The most recent anti-Semitic violence happened on the seventh night of Hanukkah late last month, when prosecutors say a man barged into a rabbi’s house in Monsey, N.Y., and stabbed five people with a machete. A few weeks earlier, two gunmen in Jersey City killed three people inside a kosher market and a police officer at a nearby cemetery. New York City police have also attributed several assaults in December to anti-Semitism.

“The city has to do more for the Jewish community,” Miriam Friend, 72, told the New York Post. “In the synagogues and community centers, we just don’t feel safe. I don’t feel safe. Anybody can just come by and kick down the doors.”
Acts of anti-Semitism are on the rise in New York and elsewhere, leaving Jewish community rattled

Gov. Andrew M. Cuomo (D) announced at the rally that the state would provide an additional $45 million to protect religious-based institutions, nonpublic schools and cultural centers. State police would continue to patrol neighborhoods with high percentages of Orthodox Jewish residents at a heightened level, Cuomo said. A new tip line was set up for people to report potential acts of hatred.
“What has happened in Brooklyn, what has happened in Monsey, N.Y., was an attack on every New Yorker,” Cuomo said. “And every New Yorker has felt the pain.”

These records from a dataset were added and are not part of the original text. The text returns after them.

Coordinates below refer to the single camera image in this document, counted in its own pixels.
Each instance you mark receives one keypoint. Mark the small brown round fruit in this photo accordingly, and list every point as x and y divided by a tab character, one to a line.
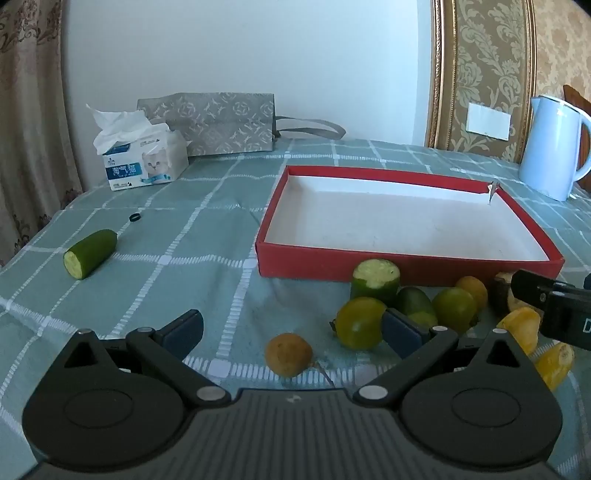
473	288

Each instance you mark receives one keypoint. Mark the green tomato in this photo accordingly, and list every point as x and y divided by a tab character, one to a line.
358	323

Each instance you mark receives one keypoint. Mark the brown wooden chair back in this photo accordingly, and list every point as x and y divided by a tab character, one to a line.
577	99

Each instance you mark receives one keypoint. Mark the green checked tablecloth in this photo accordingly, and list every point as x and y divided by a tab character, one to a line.
184	258

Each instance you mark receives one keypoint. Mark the white wall switch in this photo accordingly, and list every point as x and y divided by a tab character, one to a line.
487	121

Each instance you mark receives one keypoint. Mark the red shallow cardboard box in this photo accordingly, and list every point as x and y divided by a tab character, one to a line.
392	217

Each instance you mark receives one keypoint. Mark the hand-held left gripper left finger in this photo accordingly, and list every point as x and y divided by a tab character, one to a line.
184	330

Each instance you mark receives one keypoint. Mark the light blue kettle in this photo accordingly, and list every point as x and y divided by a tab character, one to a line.
549	147

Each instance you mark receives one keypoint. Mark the gold framed damask wall panel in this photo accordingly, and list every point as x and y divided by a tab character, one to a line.
489	55

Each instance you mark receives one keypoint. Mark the short cucumber end piece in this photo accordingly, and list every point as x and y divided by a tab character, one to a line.
413	300

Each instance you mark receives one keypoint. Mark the beige patterned curtain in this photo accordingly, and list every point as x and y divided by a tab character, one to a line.
27	115

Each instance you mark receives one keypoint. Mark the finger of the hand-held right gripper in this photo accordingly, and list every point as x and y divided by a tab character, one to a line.
528	288

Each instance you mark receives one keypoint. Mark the grey patterned bag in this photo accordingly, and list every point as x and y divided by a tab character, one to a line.
217	120

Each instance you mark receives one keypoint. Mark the tissue pack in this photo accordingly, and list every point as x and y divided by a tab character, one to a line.
147	161

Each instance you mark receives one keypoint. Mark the short cucumber chunk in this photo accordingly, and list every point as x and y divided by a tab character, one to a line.
374	286

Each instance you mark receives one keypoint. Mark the yellow peeled fruit piece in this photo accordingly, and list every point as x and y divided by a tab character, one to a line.
556	364

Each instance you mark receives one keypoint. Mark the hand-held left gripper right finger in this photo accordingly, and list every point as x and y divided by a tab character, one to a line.
401	332

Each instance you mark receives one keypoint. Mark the brown round fruit with stem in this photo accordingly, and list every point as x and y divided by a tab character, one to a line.
288	354

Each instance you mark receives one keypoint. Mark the long cucumber end piece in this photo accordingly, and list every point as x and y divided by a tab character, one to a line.
92	251

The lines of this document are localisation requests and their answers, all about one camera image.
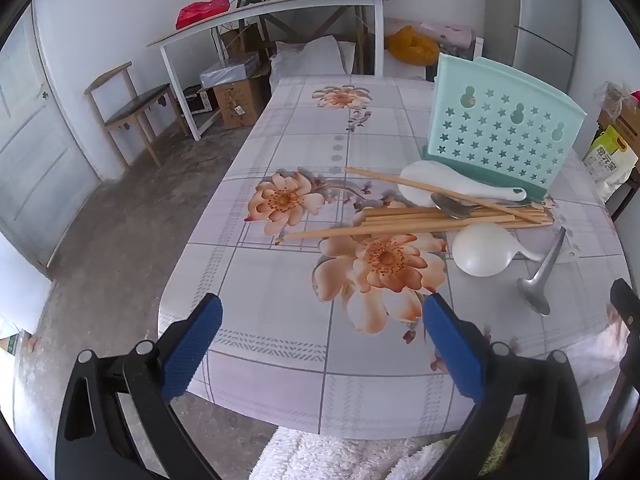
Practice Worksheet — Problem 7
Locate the white sack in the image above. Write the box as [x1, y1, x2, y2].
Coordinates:
[270, 36, 357, 86]

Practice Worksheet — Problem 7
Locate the white fluffy cloth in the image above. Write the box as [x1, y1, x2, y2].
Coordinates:
[250, 427, 461, 480]

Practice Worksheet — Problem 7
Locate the teal perforated utensil holder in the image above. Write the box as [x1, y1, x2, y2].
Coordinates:
[420, 52, 588, 201]

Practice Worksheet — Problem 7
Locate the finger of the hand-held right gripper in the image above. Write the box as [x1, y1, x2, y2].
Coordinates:
[611, 278, 640, 361]

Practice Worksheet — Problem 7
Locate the tall cardboard box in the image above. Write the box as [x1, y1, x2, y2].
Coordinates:
[214, 72, 271, 130]

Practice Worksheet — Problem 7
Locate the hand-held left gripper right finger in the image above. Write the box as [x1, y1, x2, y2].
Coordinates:
[422, 292, 588, 480]

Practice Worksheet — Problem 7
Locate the white framed table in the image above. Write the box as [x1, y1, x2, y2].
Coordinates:
[146, 0, 396, 142]

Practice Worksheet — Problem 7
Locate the pink padded bundle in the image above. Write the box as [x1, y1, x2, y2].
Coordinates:
[385, 19, 473, 51]

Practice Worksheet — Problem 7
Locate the large cardboard box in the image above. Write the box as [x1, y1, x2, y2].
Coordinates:
[597, 105, 640, 146]

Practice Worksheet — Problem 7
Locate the yellow green rice bag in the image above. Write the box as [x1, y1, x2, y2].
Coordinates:
[582, 125, 640, 201]

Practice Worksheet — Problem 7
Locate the white toaster oven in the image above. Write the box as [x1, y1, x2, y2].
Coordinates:
[182, 86, 218, 117]

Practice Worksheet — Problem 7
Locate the pile of wooden chopsticks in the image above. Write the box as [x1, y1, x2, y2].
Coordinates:
[284, 166, 555, 241]

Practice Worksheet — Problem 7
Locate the red plastic bag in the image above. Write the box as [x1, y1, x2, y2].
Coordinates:
[175, 0, 231, 31]

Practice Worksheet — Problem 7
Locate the silver wrapped box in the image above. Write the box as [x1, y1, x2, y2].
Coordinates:
[200, 55, 261, 88]

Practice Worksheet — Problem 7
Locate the brown cardboard box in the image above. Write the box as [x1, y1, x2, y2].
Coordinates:
[220, 22, 266, 58]

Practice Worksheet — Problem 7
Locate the white rice paddle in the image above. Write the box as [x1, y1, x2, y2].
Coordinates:
[397, 160, 528, 209]
[452, 223, 576, 277]

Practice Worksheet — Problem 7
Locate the wooden chair with dark seat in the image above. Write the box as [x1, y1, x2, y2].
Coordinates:
[84, 61, 190, 167]

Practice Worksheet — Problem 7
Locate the dark wooden stool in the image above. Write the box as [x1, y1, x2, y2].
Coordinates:
[612, 170, 640, 223]

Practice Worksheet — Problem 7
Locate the small green box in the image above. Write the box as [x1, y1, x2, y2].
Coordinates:
[7, 332, 33, 356]

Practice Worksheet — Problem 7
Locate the metal spoon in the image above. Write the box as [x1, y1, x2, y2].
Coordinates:
[517, 226, 568, 317]
[431, 192, 533, 221]

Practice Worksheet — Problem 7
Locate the yellow plastic bag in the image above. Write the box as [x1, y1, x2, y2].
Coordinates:
[387, 26, 441, 66]

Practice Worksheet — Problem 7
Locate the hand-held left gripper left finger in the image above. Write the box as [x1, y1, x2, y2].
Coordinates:
[55, 292, 251, 480]

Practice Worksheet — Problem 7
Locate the silver refrigerator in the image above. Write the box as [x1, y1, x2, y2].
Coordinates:
[514, 0, 583, 96]

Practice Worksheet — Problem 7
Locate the crumpled clear bag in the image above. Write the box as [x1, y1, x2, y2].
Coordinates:
[595, 81, 631, 116]

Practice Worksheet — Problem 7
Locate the white panel door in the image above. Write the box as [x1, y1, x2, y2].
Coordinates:
[0, 2, 101, 276]

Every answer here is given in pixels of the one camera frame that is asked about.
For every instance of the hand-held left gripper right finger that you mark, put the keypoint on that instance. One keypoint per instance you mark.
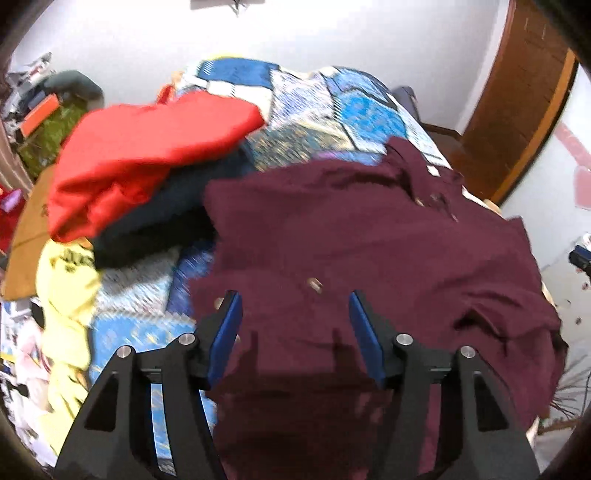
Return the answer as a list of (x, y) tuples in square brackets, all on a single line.
[(367, 341)]

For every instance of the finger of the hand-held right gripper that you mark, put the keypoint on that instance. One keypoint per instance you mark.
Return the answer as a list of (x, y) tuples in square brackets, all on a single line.
[(580, 257)]

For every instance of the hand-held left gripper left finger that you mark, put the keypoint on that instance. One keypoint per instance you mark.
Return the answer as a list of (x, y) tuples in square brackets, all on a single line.
[(225, 339)]

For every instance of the maroon button-up shirt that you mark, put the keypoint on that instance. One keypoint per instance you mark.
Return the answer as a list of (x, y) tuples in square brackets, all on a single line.
[(369, 240)]

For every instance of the frosted sliding door with hearts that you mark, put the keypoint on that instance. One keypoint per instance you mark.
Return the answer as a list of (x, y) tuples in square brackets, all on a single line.
[(558, 184)]

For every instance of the dark dried branches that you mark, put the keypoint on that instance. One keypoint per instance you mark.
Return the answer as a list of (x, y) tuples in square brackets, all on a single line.
[(570, 392)]

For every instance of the dark navy garment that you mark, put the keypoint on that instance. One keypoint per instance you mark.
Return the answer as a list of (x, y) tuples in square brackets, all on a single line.
[(175, 207)]

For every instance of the yellow printed garment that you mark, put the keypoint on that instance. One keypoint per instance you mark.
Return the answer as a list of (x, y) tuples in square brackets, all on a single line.
[(69, 314)]

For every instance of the wooden door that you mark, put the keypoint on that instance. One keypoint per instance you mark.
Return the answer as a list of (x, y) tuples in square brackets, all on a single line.
[(521, 92)]

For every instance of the red garment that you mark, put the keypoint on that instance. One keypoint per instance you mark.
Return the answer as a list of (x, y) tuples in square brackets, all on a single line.
[(147, 147)]

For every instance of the blue patchwork blanket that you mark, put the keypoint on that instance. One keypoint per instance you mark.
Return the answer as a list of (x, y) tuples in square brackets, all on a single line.
[(360, 110)]

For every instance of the grey backpack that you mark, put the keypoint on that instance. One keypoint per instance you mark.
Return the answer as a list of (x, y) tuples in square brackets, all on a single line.
[(408, 101)]

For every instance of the red plush toy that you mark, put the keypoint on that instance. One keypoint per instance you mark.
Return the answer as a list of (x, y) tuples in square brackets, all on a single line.
[(8, 212)]

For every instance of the green patterned cloth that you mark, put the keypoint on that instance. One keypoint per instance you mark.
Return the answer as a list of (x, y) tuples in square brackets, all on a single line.
[(55, 138)]

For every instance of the orange box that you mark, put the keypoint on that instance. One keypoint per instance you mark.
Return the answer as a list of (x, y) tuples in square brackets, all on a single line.
[(41, 113)]

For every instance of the grey cushion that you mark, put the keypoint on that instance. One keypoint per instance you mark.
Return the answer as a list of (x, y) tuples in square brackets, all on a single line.
[(74, 83)]

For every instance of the pile of clutter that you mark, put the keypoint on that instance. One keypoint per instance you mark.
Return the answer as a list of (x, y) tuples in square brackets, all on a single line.
[(25, 78)]

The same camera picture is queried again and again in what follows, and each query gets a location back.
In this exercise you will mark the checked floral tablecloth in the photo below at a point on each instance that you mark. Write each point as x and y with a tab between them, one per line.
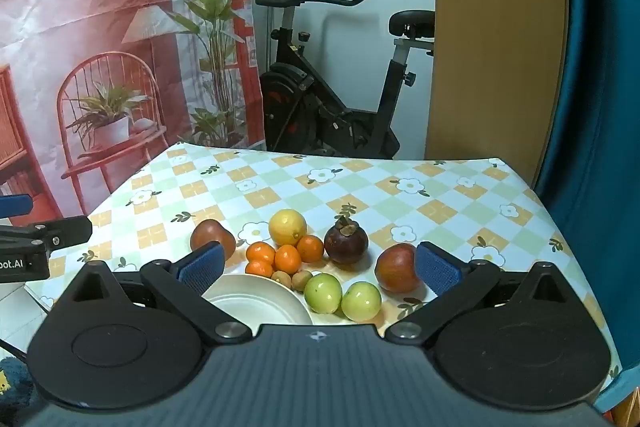
350	187

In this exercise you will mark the purple mangosteen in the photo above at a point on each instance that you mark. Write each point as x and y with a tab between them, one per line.
346	243

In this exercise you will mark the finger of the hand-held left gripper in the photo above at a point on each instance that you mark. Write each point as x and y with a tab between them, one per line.
15	205
67	231

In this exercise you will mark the brown longan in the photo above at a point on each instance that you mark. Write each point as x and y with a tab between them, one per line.
281	279
301	280

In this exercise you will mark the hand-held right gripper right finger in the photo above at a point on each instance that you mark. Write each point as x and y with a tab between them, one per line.
439	269

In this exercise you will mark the green jujube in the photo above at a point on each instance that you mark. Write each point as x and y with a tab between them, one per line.
361	302
322	293

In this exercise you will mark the yellow lemon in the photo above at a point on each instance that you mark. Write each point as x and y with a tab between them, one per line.
287	228

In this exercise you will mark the black exercise bike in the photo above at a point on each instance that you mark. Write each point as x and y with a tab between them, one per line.
300	97

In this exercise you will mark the red apple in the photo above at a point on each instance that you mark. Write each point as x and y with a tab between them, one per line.
212	238
396	269

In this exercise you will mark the white bowl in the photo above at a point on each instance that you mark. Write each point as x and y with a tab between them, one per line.
250	302

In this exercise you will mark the teal curtain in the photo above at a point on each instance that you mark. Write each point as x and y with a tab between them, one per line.
600	107

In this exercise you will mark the blue fuzzy cloth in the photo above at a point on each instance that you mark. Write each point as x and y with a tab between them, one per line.
12	387

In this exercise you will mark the small orange mandarin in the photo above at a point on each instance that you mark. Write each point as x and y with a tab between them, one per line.
287	258
259	269
311	248
260	252

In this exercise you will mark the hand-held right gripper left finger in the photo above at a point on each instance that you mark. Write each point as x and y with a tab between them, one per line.
202	268

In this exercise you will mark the wooden board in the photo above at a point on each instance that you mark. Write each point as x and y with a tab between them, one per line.
495	32

A study released in October by the American Jewish Committee found that 84 percent of American Jews thought anti-Semitism had increased in the past five years. New York City reported more than 160 anti-Jewish incidents in the first nine months of 2019.

Helene Wallenstein, a rallygoer from Long Island, told the New York Times that people of different faiths should stand together because hatred can be directed at any target.

“We’re feeling it now, but it can turn on anybody,” she told the Times. “It’s not okay”
The city’s police department directed a request for the number of march participants to City Hall officials, who did not immediately respond to an email. The New York Post reported that more than 10,000 people attended.